## Problem description
The answer must give back every line of the data exactly, with no pictures.

##### Provided entries #####

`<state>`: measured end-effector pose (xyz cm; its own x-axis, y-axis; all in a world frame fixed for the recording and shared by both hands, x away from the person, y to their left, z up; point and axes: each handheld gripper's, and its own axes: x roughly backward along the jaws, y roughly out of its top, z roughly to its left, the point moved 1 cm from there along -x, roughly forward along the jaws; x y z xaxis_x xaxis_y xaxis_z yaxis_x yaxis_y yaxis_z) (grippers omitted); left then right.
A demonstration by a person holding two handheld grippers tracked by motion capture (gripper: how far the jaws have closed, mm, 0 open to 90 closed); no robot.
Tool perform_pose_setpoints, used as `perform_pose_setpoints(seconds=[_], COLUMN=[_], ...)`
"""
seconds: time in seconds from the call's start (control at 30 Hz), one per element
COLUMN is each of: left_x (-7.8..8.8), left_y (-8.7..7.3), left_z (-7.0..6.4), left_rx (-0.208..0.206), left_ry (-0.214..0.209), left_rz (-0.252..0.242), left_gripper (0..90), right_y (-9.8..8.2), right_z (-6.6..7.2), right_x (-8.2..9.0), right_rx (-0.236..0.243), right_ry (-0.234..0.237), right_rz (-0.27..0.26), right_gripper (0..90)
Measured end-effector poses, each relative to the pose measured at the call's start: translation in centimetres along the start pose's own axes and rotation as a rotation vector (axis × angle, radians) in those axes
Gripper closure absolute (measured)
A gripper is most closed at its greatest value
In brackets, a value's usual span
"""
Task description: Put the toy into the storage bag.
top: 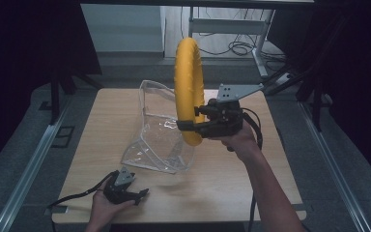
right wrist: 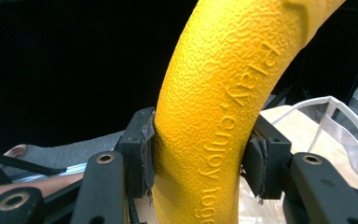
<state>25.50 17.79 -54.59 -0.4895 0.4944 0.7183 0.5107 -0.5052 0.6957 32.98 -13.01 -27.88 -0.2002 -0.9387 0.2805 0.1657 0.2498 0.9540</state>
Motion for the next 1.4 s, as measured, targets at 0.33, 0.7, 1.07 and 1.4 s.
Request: perform_pose_setpoints(seconds=[0.33, 0.7, 1.07, 1.4], left_x=[0.0, 0.1, 0.1, 0.0], left_y=[0.0, 0.0, 0.0, 0.0], left_z=[0.0, 0.0, 0.0, 0.0], left_rx=[0.001, 0.0, 0.0, 0.0], left_ry=[-0.001, -0.001, -0.002, 0.0], left_rz=[-0.001, -0.004, -0.005, -0.006], left_gripper=[20.3, 20.3, 20.3, 20.3], right_y=[0.4, 1.2, 2.0, 1.9], right_z=[0.8, 1.5, 2.3, 2.3], right_x=[-1.1, -0.9, -1.2, -2.1], right_rx=[0.018, 0.031, 0.054, 0.046], right_ry=[0.032, 0.039, 0.062, 0.106], right_rz=[0.001, -0.028, -0.038, -0.031], right_gripper=[50.3, 50.3, 50.3, 50.3])
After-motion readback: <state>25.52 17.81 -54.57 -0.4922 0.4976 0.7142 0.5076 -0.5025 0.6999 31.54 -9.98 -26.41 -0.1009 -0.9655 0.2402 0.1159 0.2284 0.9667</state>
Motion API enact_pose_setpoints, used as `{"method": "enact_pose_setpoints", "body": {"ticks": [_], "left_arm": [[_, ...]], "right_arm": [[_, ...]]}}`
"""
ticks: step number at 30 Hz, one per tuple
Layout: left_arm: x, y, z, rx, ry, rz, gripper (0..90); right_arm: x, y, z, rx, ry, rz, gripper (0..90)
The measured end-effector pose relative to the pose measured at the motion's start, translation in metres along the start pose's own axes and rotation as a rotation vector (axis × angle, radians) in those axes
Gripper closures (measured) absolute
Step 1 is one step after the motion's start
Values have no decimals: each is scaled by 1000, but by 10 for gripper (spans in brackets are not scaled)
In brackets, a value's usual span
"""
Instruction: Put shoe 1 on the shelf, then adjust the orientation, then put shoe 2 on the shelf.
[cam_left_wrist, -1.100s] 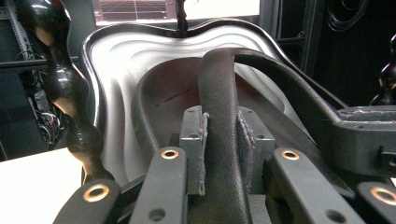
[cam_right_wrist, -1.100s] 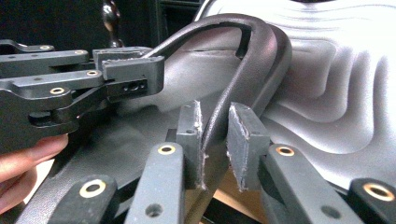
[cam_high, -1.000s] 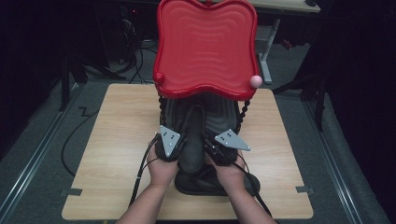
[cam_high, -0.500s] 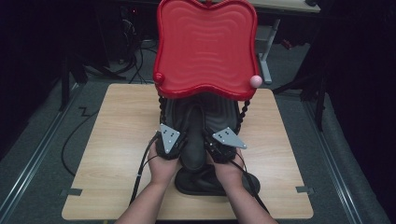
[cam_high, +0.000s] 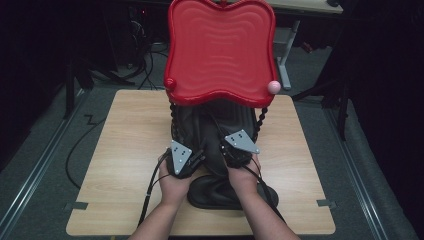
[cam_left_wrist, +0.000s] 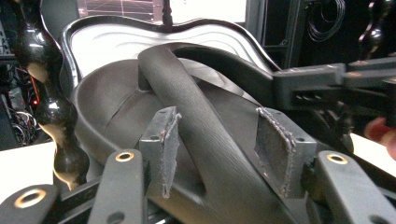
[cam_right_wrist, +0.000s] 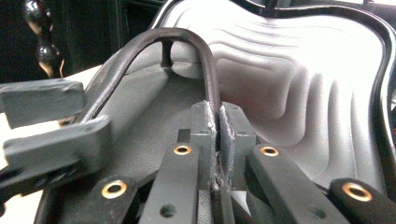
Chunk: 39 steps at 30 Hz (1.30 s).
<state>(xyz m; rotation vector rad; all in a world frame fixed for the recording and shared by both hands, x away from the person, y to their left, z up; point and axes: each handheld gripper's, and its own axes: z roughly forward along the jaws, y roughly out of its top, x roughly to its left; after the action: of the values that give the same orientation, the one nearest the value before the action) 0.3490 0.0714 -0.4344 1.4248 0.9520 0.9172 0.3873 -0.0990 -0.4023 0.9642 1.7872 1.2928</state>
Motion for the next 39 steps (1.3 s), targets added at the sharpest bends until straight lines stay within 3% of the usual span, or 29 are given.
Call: {"method": "enact_pose_setpoints", "body": {"ticks": [7, 9, 13, 22, 27, 30, 34, 39], "left_arm": [[-9, -4, -2, 7, -8, 10, 488], [-9, -6, 1, 22, -5, 15, 489], [-6, -9, 9, 27, 10, 34, 512], [4, -1, 18, 31, 48, 87, 655], [7, 3, 24, 37, 57, 86, 666], [9, 5, 26, 37, 64, 83, 666], [9, 6, 28, 37, 66, 79, 669], [8, 7, 29, 41, 73, 78, 672]], "right_arm": [[-5, 0, 1, -12, -18, 25, 848], [-7, 0, 2, -21, -23, 51, 848], [-10, -1, 1, -43, -28, 71, 847], [-12, -2, 5, -62, -20, 91, 841], [-13, 2, 13, -62, -22, 86, 833], [-15, 6, 17, -51, -8, 75, 779], [-21, 4, -4, -83, 25, 91, 573], [-20, -15, -46, -63, 74, 81, 554]]}}
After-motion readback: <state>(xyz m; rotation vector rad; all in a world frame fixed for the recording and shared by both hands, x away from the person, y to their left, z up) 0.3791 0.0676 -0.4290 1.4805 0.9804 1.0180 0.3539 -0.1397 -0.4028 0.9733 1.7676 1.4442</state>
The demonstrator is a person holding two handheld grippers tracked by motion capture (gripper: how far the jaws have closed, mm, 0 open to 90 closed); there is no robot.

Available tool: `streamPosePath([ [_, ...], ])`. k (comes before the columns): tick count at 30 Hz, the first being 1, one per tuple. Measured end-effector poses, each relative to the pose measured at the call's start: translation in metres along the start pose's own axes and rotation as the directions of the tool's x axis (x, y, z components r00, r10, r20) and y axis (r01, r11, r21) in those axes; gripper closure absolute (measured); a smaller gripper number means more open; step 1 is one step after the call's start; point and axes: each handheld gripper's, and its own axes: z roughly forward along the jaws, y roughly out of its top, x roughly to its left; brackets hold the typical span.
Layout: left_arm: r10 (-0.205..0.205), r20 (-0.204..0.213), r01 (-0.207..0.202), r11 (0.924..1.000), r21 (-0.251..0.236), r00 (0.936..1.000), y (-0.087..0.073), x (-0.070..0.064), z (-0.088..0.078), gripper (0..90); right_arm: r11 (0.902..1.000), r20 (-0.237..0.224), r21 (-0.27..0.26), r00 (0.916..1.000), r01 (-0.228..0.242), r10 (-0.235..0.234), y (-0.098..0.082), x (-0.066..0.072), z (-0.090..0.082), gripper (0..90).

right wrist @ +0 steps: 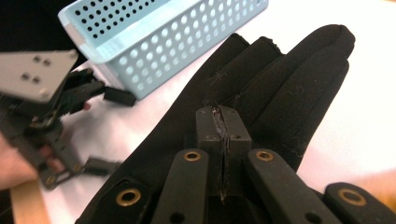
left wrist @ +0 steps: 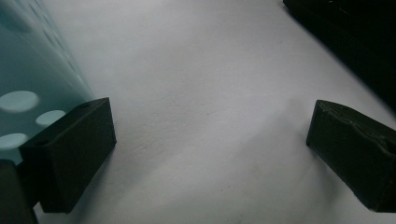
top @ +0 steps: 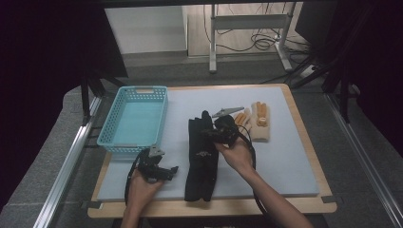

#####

## Solution for this task
`<state>`: measured end-effector pose (xyz cm; its own x-axis, y-axis; all in a world frame fixed for the recording and shared by both hands, x away from the person, y to their left, z up; point and axes: each handheld gripper's, and its own axes: x roughly backward along the jaws, y roughly out of its top, z roughly to its left, the point moved 1 cm from there along -x, roughly forward along the jaws; x y z xaxis_x xaxis_y xaxis_z yaxis_x yaxis_y yaxis_z) (grippers omitted); left then right.
A demonstration by a person holding two handheld grippers tracked by motion capture (gripper: how far the jaws have closed, mm, 0 open to 90 closed); no robot.
Tool perform_pose_setpoints, used as `perform_pose_setpoints(seconds=[_], COLUMN=[_], ...)`
"""
seconds: time in seconds from the call's start (control at 30 Hz), one per element
COLUMN is each of: left_x (-7.8..8.8), left_y (-8.7..7.3), left_z (-7.0..6.4), left_rx (-0.208..0.206), left_ry (-0.214..0.209), left_rz (-0.252..0.242), left_gripper (0..90), right_y (-9.8..8.2), right_z (-6.6..7.2), right_x (-8.2..9.0), right_rx (-0.236..0.243), right_ry (-0.234..0.237), right_rz (-0.27..0.26), right_gripper (0..90)
Measured end-effector poses, each relative to the pose measured at the call's start: translation in centimetres along the start pose's own axes and rotation as a rotation vector (axis × angle, radians) in those axes
Gripper closure absolute (measured)
A gripper is most closed at its greatest value
In brackets, a value's usual span
"""
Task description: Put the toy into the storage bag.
top: 
right wrist: 
<state>25.50 17.79 -54.59 -0.4895 0.4944 0.7183 0.5107 -0.5052 0.6957 32.98 -13.01 -27.88 -0.2002 -0.9387 0.2805 0.1657 0.2498 0.9540</state>
Motion for the next 1.4 s, as measured, targets at 0.33, 0.7, 1.07 and 1.4 s.
Request: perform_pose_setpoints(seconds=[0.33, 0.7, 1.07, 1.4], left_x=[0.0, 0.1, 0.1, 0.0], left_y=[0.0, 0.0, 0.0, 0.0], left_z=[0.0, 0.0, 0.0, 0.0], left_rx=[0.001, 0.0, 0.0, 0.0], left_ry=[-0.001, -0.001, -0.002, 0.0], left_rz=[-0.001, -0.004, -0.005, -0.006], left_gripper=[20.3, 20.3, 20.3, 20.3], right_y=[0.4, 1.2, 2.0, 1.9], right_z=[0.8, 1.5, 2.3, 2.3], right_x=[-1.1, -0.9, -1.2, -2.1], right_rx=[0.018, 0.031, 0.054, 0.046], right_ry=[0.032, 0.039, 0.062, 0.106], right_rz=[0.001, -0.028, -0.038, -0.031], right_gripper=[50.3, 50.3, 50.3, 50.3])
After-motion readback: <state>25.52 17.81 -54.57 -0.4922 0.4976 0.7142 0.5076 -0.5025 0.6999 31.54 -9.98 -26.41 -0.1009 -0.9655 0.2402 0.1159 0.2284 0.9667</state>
Motion API enact_pose_setpoints, used as `{"method": "enact_pose_setpoints", "body": {"ticks": [_], "left_arm": [[_, ...]], "right_arm": [[_, ...]]}}`
"""
ticks: step number at 30 Hz, one per tuple
Layout: left_arm: x, y, z, rx, ry, rz, gripper (0..90); right_arm: x, y, z, rx, ry, rz, gripper (0..90)
The measured end-effector pose relative to the pose measured at the motion's start, translation in metres along the start pose's own axes and rotation as a rotation vector (axis × angle, radians) in those axes
Gripper closures (measured) absolute
Step 1 is one step after the motion's start
Values have no decimals: each is scaled by 1000, but by 10 for gripper (spans in brackets are not scaled)
In brackets, a value's usual span
"""
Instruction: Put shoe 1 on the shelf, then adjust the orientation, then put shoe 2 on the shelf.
[cam_left_wrist, -1.100s] 
[cam_right_wrist, -1.100s] 
[cam_high, -1.000s] 
[cam_high, -0.500s] 
[cam_high, +0.000s] 
[cam_left_wrist, +0.000s] 
[cam_right_wrist, +0.000s] 
Chunk: 39 steps at 30 Hz (1.30 s).
<state>(xyz m; rotation vector rad; all in a world frame fixed for the recording and shared by both hands, x away from the person, y to their left, z up; point and axes: each handheld gripper's, and its own axes: z roughly forward along the jaws, y roughly out of its top, x roughly to its left; after the action: of the values that give the same orientation, the one nearest the value before the action) 0.3490 0.0714 -0.4344 1.4248 0.9520 0.9172 0.3873 -0.0990 -0.4023 0.9642 1.7872 1.2928</state>
Motion for the next 39 steps (1.3 s), targets added at the sharpest bends until straight lines stay within 3% of the usual span, or 29 are given.
Call: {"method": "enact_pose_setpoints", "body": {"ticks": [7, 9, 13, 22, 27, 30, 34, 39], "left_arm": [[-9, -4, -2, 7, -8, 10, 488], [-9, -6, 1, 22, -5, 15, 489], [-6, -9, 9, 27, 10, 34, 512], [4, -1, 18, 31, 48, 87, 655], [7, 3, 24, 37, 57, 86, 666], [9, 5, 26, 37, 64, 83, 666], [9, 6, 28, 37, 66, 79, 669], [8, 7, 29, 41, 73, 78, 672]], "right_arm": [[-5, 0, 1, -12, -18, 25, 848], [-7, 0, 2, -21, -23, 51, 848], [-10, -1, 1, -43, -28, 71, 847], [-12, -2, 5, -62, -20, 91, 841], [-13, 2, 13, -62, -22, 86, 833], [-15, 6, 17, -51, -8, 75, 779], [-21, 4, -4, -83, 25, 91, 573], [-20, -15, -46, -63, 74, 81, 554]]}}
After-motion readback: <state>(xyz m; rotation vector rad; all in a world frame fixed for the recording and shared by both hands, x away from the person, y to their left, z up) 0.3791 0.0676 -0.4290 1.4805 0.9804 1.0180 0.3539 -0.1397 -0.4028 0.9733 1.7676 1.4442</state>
The demonstrator is a person holding two handheld grippers tracked by motion capture (gripper: how far the jaws have closed, mm, 0 open to 90 closed); there is no robot.

Available tool: `streamPosePath([ [_, ...], ])`. k (comes before the columns): tick count at 30 Hz, the first being 1, one per tuple. Measured end-effector poses, each relative to the pose measured at the call's start: translation in metres along the start pose's own axes and rotation as the directions of the tool's x axis (x, y, z components r00, r10, r20) and y axis (r01, r11, r21) in those axes; gripper closure absolute (measured); a smaller gripper number means more open; step 1 is one step after the call's start; point and axes: each handheld gripper's, and its own axes: z roughly forward along the jaws, y roughly out of its top, x roughly to its left; brackets hold the typical span.
Layout: left_arm: r10 (-0.205..0.205), r20 (-0.204..0.213), r01 (-0.207..0.202), r11 (0.924..1.000), r21 (-0.251..0.236), r00 (0.936..1.000), y (-0.087..0.073), x (-0.070..0.064), z (-0.088..0.078), gripper (0..90); right_arm: r11 (0.902..1.000), r20 (-0.237..0.224), r21 (-0.27..0.26), r00 (0.916..1.000), r01 (-0.228..0.242), r10 (-0.235..0.234), y (-0.098..0.082), x (-0.066..0.072), z (-0.090..0.082), gripper (0..90).

right wrist @ +0 steps: 
left wrist @ +0 steps: 
top @ +0 steps: 

The exercise has been completed.